1

I'm trying to find the strings in a TreeSet<String> that start with a given prefix. I found a previous question asking for the same thing — Searching for a record in a TreeSet on the fly — but the answer given there doesn't work for me, because it assumes that the strings don't include Character.MAX_VALUE, and mine can.

(The answer there is to use treeSet.subSet(prefix, prefix + Character.MAX_VALUE), which gives all strings between prefix (inclusive) and prefix + Character.MAX_VALUE (exclusive), which comes out to all strings that start with prefix except those that start with prefix + Character.MAX_VALUE. But in my case I need to find all strings that start with prefix, including those that start with prefix + Character.MAX_VALUE.)

How can I do this?

ruakh
  • 175,680
  • 26
  • 273
  • 307
  • What is the type of cityNames? Could you post a [Minimal, Complete, and Verifiable example](https://stackoverflow.com/help/mcve)? – tnas May 24 '17 at 16:31

2 Answers2

1

To start with, I suggest re-examining your requirements. Character.MAX_VALUE is U+FFFF, which is not a valid Unicode character and never will be; so I can't think of a good reason why you would need to support it.

But if there's a good reason for that requirement, then — you need to "increment" your prefix to compute the least string that's greater than all strings starting with your prefix. For example, given "city", you need "citz". You can do that as follows:

/**
 * @param prefix
 * @return The least string that's greater than all strings starting with
 *         prefix, if one exists. Otherwise, returns Optional.empty().
 *         (Specifically, returns Optional.empty() if the prefix is the
 *         empty string, or is just a sequence of Character.MAX_VALUE-s.)
 */
private static Optional<String> incrementPrefix(final String prefix) {
    final StringBuilder sb = new StringBuilder(prefix);

    // remove any trailing occurrences of Character.MAX_VALUE:
    while (sb.length() > 0 && sb.charAt(sb.length() - 1) == Character.MAX_VALUE) {
        sb.setLength(sb.length() - 1);
    }

    // if the prefix is empty, then there's no upper bound:
    if (sb.length() == 0) {
        return Optional.empty();
    }

    // otherwise, increment the last character and return the result:
    sb.setCharAt(sb.length() - 1, (char) (sb.charAt(sb.length() - 1) + 1));
    return Optional.of(sb.toString());
}

To use it, you need to use subSet when the above method returns a string, and tailSet when it returns nothing:

/**
 * @param allElements - a SortedSet of strings.
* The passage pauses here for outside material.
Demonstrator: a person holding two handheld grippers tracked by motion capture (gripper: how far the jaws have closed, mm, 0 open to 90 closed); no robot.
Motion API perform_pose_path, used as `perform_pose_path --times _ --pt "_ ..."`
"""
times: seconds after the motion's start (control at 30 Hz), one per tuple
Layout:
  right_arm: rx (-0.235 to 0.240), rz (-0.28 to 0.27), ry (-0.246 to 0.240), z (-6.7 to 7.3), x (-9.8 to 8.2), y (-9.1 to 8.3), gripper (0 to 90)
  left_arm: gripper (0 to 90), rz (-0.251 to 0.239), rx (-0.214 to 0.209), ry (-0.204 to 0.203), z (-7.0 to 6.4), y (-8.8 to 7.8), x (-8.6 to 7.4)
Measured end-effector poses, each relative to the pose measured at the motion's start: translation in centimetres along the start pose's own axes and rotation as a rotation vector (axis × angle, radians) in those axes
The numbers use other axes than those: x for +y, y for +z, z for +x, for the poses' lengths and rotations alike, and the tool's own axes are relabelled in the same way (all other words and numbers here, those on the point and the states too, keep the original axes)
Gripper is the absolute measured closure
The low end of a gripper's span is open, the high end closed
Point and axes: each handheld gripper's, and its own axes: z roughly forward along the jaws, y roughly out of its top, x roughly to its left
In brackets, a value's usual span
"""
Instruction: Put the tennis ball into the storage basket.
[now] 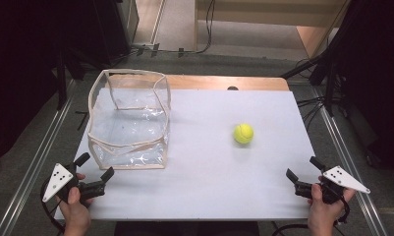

This set must use the
 *                      natural string ordering; otherwise this method
 *                      may not behave as intended.
 * @param prefix
 * @return The subset of allElements containing the strings that start
 *         with prefix.
 */
private static SortedSet<String> getElementsWithPrefix(
        final SortedSet<String> allElements, final String prefix) {

    final Optional<String> endpoint = incrementPrefix(prefix);

    if (endpoint.isPresent()) {
        return allElements.subSet(prefix, endpoint.get());
    } else {
        return allElements.tailSet(prefix);
    }
}

See it in action at: http://ideone.com/YvO4b3.

ruakh
  • 175,680
  • 26
  • 273
  • 307
0

If anybody is looking for a shorter version of ruakh's answer:

First element is actually set.ceiling(prefix),and last - you have to increment the prefix and use set.floor(next_prefix)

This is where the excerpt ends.